Grand Slam singles results
- French Open: 2R (1988)

Doubles
- Career record: 57–92
- Highest ranking: No. 119 (5 March 1990)

Grand Slam doubles results
- French Open: 2R (1985)
- US Open: 1R (1988, 1990)

= Luciana Corsato-Owsianka =

Brazilian tennis player

Luciana Corsato-Owsianka (born 21 January 1966) is a former professional tennis player from Brazil.

==Biography==
Corsato began competing on the professional tour in 1984.

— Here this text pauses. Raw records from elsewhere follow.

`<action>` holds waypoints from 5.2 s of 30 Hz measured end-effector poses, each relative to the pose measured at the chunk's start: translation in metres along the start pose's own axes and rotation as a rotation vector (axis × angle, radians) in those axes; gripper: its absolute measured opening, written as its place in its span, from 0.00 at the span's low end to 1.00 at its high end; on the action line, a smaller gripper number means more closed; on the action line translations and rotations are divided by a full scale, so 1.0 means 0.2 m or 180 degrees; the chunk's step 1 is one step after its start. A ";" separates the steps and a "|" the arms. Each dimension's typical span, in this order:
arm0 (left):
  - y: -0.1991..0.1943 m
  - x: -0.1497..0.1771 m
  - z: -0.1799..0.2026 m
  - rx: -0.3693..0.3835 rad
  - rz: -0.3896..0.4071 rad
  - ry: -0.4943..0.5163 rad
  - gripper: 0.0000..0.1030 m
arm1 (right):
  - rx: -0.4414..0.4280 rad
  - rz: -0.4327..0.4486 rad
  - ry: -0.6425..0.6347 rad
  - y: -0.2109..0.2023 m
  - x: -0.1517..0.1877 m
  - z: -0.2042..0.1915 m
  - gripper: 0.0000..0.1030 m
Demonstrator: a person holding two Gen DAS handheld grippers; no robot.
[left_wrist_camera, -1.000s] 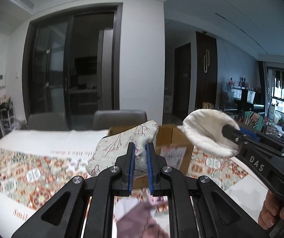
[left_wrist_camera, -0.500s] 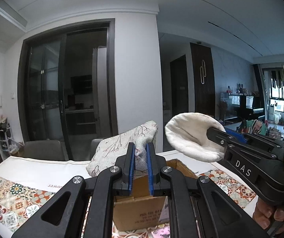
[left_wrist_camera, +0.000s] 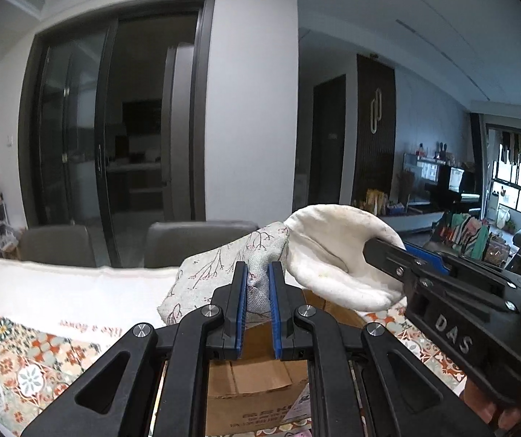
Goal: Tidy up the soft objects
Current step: 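Carry the pouch and cap up over the cardboard box with both tools, then open both tools to drop the pouch and cap into the box, then lower both tools back toward the mauve towel and pink hair ties, then grasp the mauve towel with the left tool while the right tool grasps the pink hair ties, then lift the towel and hair ties up over the cardboard box with both tools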
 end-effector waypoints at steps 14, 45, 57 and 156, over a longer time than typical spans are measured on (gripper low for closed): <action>0.24 0.28 0.00 0.0030 -0.0704 -0.0007 0.18 | -0.0003 -0.0623 -0.0106 0.28 0.27 0.10 0.13; -0.21 0.19 -0.01 -0.0328 -0.0572 0.0060 0.54 | 0.0332 -0.0445 -0.0050 -0.10 0.16 0.12 0.46; -0.46 0.29 -0.01 -0.0394 -0.0633 0.0150 0.57 | 0.0418 -0.0478 -0.0133 -0.34 0.22 0.05 0.46; -0.82 0.74 0.06 -0.0098 -0.0669 -0.0147 0.09 | 0.0242 -0.1244 0.0096 -0.68 0.84 -0.06 0.12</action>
Point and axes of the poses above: each gripper's, at about its wrist camera, not at the fingertips, and y roughly the way its jaws point, z to its right, x to its underside, the point moved 6 cm from there along y, roughly the way its jaws point, and after that the axes turned 10 degrees about z, right-handed, at the moved point
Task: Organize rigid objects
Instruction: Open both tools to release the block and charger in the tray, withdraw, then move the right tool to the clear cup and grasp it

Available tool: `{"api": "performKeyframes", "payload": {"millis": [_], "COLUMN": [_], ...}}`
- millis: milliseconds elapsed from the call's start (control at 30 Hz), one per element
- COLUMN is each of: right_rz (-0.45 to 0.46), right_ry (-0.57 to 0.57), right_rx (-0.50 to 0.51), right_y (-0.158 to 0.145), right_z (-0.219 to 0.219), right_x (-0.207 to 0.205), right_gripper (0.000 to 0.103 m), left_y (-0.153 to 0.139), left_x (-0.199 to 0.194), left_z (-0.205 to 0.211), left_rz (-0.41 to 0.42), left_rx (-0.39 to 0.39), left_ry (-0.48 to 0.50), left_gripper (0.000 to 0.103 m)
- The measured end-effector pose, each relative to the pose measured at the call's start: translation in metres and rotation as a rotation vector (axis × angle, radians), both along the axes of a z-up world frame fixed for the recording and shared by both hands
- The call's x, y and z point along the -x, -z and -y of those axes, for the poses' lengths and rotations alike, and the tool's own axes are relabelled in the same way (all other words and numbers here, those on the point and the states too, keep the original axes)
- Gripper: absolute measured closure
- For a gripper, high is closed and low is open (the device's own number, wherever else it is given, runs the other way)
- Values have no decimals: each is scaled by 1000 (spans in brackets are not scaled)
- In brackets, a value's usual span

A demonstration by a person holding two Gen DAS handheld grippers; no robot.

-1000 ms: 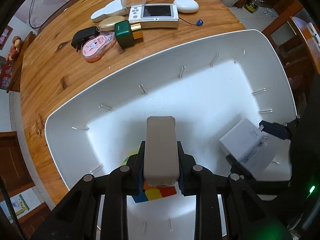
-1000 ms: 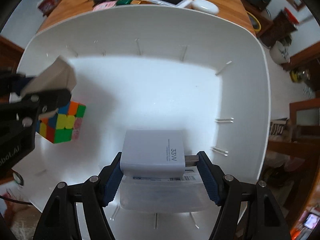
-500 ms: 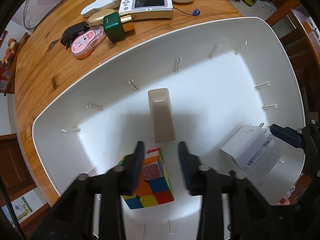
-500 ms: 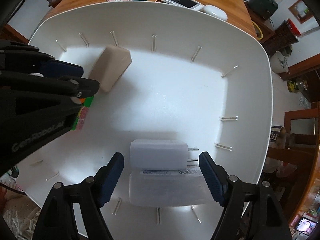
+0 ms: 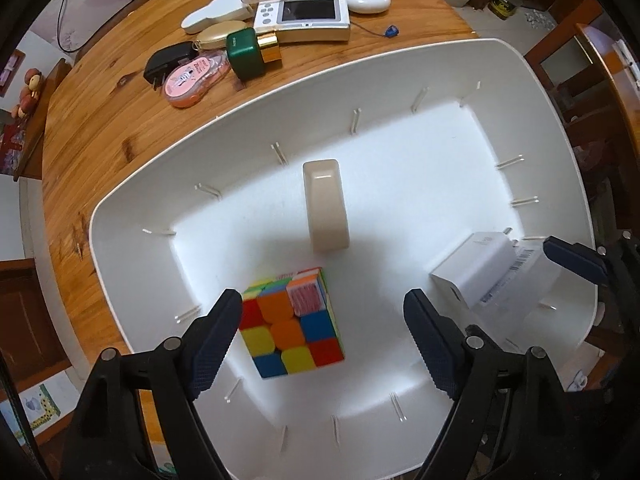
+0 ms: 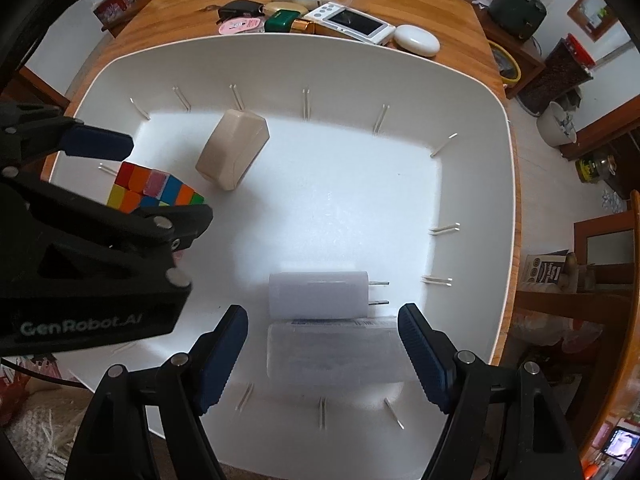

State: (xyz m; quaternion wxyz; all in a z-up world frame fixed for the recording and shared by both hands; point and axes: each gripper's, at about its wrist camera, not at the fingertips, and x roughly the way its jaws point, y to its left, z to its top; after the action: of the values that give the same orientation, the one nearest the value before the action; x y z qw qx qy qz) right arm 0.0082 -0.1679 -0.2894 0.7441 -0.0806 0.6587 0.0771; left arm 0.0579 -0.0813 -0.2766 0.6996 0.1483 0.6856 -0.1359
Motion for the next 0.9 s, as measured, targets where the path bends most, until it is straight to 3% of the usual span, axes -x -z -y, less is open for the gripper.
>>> {"api": "performKeyframes", "payload": {"millis": [300,667,900], "right_rz": [48,165,210], "right_ry": [3,40,102], "right_rx": [-26,-89,-136], "right_y": [-15,-70,-95], "right_z": [-5,-2,7], "right_x": [-2,-6,-27], "right_gripper": [25,25,25], "left_y": [-54,-118,-142], "left_x": [16,-24,-52], "left_z": [-11,-39,-68], "left_rz": [89,250,340], "left_rx": [39,111,81], "left_ry": [-14,-112,-154], "left_gripper": [18,18,18]}}
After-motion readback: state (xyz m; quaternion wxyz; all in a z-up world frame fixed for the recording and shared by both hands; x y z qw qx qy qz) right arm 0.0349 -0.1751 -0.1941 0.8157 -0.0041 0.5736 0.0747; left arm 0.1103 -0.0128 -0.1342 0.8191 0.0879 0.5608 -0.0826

Her best performance in a grand slam tournament was a second round appearance at the 1988 French Open, which she competed in as a lucky loser from qualifying.

In 1989 she was a doubles finalist at the WTA Tour event in Guaruja and made the quarter-finals of the singles at Taranto.

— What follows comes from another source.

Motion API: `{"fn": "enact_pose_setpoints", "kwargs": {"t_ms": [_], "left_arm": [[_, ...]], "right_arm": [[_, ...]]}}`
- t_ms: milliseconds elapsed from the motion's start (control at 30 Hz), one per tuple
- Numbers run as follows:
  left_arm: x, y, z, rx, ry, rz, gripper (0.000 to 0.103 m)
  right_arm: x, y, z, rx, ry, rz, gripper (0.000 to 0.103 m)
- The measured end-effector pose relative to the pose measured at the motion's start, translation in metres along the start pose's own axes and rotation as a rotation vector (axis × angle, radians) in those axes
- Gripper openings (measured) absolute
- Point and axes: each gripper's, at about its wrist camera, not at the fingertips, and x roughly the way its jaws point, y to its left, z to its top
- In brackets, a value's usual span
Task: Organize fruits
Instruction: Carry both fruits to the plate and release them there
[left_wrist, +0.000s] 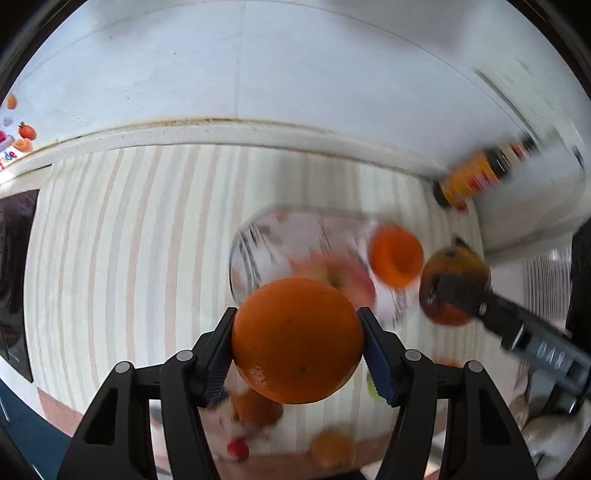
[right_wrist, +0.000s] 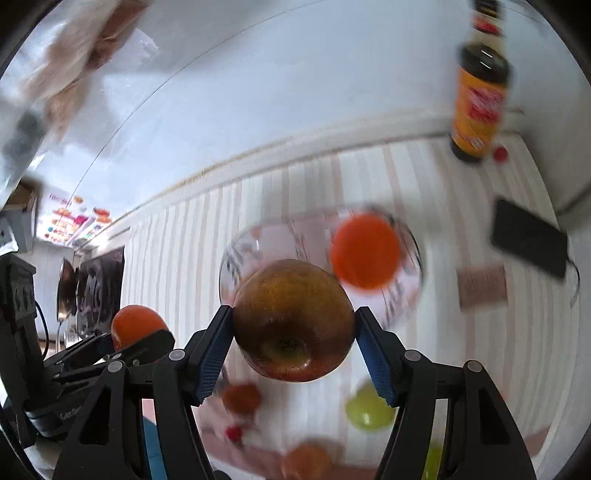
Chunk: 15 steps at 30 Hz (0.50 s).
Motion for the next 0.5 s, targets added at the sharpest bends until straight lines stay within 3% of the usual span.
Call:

She had her best WTA Tour result in singles at São Paulo in 1990, when she made it through to the semi-finals, in a run which included a win over top seed Eva Švíglerová.

As a member of Brazil's Fed Cup team she featured in a total of seven ties. In a World Group play off tie against Argentina in 1991 she won her only singles match, over Patricia Tarabini.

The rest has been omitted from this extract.